La Confraternita della Carità e l’Oratorio

Fabriano – Tra i tesori nascosti del centro storico della città di Fabriano, dall’alto valore artistico, spicca l’Oratorio della Carità. Quasi nascosto tra il Loggiato San Francesco e il Teatro Gentile, uno scrigno d’arte quasi inaspettato che sorprende non solo per l’impatto scenico, ma anche per la storia che c’è intorno, la storia delle confraternite, degli oratori. L’origine delle confraternite è di epoca carolingia, ma solo dopo il Concilio di Trento (1545-1563) lo sviluppo di tali associazioni fu ulteriormente favorito dalla chiesa che, nel suo processo di rinnovamento, intensificò l’attuazione di forme caritative e assistenziali sopperendo in tal modo l’assenza di politiche sociali e dì istituzioni civili.
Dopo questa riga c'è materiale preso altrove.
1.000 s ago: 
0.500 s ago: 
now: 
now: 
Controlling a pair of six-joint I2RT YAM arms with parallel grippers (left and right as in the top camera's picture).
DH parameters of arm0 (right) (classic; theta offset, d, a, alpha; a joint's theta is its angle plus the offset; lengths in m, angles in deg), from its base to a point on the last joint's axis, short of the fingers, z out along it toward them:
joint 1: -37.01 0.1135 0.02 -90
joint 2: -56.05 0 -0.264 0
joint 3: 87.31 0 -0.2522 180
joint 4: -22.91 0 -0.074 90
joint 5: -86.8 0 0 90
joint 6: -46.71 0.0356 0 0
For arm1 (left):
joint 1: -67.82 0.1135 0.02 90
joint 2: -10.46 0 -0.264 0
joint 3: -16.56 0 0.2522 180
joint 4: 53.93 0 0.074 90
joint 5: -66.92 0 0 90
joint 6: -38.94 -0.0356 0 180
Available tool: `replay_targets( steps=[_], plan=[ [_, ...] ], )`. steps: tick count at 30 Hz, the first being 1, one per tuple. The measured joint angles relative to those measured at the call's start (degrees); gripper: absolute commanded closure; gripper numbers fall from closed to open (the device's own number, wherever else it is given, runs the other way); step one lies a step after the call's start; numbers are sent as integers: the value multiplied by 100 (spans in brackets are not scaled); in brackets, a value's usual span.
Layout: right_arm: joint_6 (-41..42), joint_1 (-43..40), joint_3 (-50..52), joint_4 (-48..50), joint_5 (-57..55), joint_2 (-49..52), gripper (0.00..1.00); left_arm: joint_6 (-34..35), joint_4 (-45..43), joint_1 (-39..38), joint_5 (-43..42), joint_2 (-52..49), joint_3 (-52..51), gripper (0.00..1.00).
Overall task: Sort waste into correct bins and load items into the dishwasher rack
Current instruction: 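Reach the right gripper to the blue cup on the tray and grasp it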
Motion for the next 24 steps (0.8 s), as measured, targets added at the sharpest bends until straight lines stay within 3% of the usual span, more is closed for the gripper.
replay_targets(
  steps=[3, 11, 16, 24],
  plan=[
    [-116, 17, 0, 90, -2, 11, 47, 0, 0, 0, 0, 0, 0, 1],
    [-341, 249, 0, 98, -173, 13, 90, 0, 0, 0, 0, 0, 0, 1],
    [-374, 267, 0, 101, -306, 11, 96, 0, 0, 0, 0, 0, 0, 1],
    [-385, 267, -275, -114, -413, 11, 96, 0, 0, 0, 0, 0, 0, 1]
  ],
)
La Compagnia aveva una propria organizzazione, statuti, poteva accettare lasciti, possedere beni immobili, amministrare la propria cassa, gestire patrimoni notevoli, avere quindi la possibilità di commissionare opere e arredi sacri di notevole valore con cui arricchire sedi e oratori. L’oratorio fu sede della Compagnia della Carità, la Confraternita della Carità fu fondata a Fabriano dal monaco camaldolese Benedetto, i suoi statuti furono definiti su quelli della confraternita dei Pellegrini costituita da S. Filippo Neri. Nel 1587 personaggi facoltosi e di comprovate qualità morali eressero l’Oratorio su un terreno comunale precedentemente appartenuto al convento di S. Francesco la cui splendida chiesa sorgeva vicino. Ci vollero dieci anni per completare l’Oratorio, la costruzione iniziò nel 1587.
Le pareti sono ornate da splendidi affreschi in 14 riquadri divisi, con decorazioni di stucco, dorature e con pitture murali dell’artista Filippo Bellini.
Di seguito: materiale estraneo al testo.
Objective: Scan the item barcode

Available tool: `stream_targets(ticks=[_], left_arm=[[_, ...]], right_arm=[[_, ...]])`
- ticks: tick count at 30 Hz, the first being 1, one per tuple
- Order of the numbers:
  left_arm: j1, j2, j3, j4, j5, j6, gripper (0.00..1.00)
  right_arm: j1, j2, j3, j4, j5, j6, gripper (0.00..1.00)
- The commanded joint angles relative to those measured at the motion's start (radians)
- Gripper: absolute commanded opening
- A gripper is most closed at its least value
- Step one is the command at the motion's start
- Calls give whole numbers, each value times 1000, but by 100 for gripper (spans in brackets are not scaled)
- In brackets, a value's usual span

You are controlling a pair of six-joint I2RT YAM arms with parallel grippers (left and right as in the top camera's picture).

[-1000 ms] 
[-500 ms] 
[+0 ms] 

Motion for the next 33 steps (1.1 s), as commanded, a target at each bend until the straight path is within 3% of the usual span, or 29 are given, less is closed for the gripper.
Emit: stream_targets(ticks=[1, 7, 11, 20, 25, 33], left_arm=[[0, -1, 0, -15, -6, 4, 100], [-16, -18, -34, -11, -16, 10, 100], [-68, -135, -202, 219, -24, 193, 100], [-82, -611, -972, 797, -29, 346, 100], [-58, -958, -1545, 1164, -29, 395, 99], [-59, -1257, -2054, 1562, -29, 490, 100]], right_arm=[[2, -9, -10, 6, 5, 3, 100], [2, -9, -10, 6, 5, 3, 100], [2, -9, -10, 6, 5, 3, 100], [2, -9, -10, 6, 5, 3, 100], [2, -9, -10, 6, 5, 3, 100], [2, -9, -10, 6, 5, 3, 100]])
Filippo Bellini, di Urbino si formò sulle opere del famoso pittore Federico Barocci con influssi indiretti del fiammingo Calvaert operante in Bologna. I dipinti sono stati eseguiti tra il 1598 e il 1602, con qualche interruzione negli ultimi anni di vita del pittore anche per motivi di denaro, visto che poi l’opera si concluse con il pagamento di 50 scudi in più rispetto al prezzo pattuito. Si vede la forte influenza del Barocci, una certa efficacia nella tonalità, nella maniera di tinta e di avvolgimento delle vesti e dei panneggi, negli sfondi trattati attraverso rappresentazione di vicende ed aneddoti, tutto realizzato con lievi e rapidi tocchi e con luci tenui che s’affievoliscono. I soggetti dei 14 riquadri si rifanno a temi tratti dalla Bibbia e dal Vangelo, esemplificando le opere della Misericordia.

Tra queste nel II riquadro Tobia che sopporta i rimproveri di sua moglie Anna, sul fondo tre scene di Tobia con l’angelo, nel III Santo Stefano, primo diacono che indossa la dalmatica, che subisce il martirio della lapidazione, pregando per i suoi persecutori con sullo sfondo il re Saul che conserva le vesti dei lapidatori e lo stesso Stefano che ha visione della Trinità, nel IV il Battista che ammonisce Erode di non convivere con la cognata Erodiade, nel fondo tra arcate un banchetto, nel VII il profeta Daniele interpreta al re babilonese Nabucodonosor il sogno, prevedendo la fine del suo regno, la figura del vecchio davanti a sinistra è l’autoritratto del pittore. Nell’ XI Marta ospita Gesù mentre la Maddalena inginocchiata gli bacia la mano, nel fondo Cristo siede a tavola e s’intravede il sepolcro aperto, nel XII il re di Babilonia Evilmeradach libera dal carcere Gioacchino re di Giudea e gli rende il suo regno, nel fondo Gioacchino fatto prigioniero, nel XIV Tobia rapisce i corpi degli uccisi e li seppellisce nella sua casa, qui vi è un interessante e suggestivo contrasto di luce tra la fiaccola retta dal giovane e l’illuminazione lunare della scena di fondo, questo riquadro è piuttosto impressionante e d’impatto emotivo. Sull’altare vi è la tela della Deposizione dalla Croce, consistenza del colore più intenso che nelle pareti murali, le vesti hanno sempre quel colore tenue quasi sbiadito tipico del manierismo del Barocci, con il raffinato cangiantismo dei colori di brillante intensità, in una spazialità decorativa, con la scena di fondo ricca di figure e movimento. Un luogo, uno scrigno d’arte assolutamente da scoprire, in una Fabriano di inizio Seicento che anche con i suoi oratori sorprende per la bellezza il visitatore.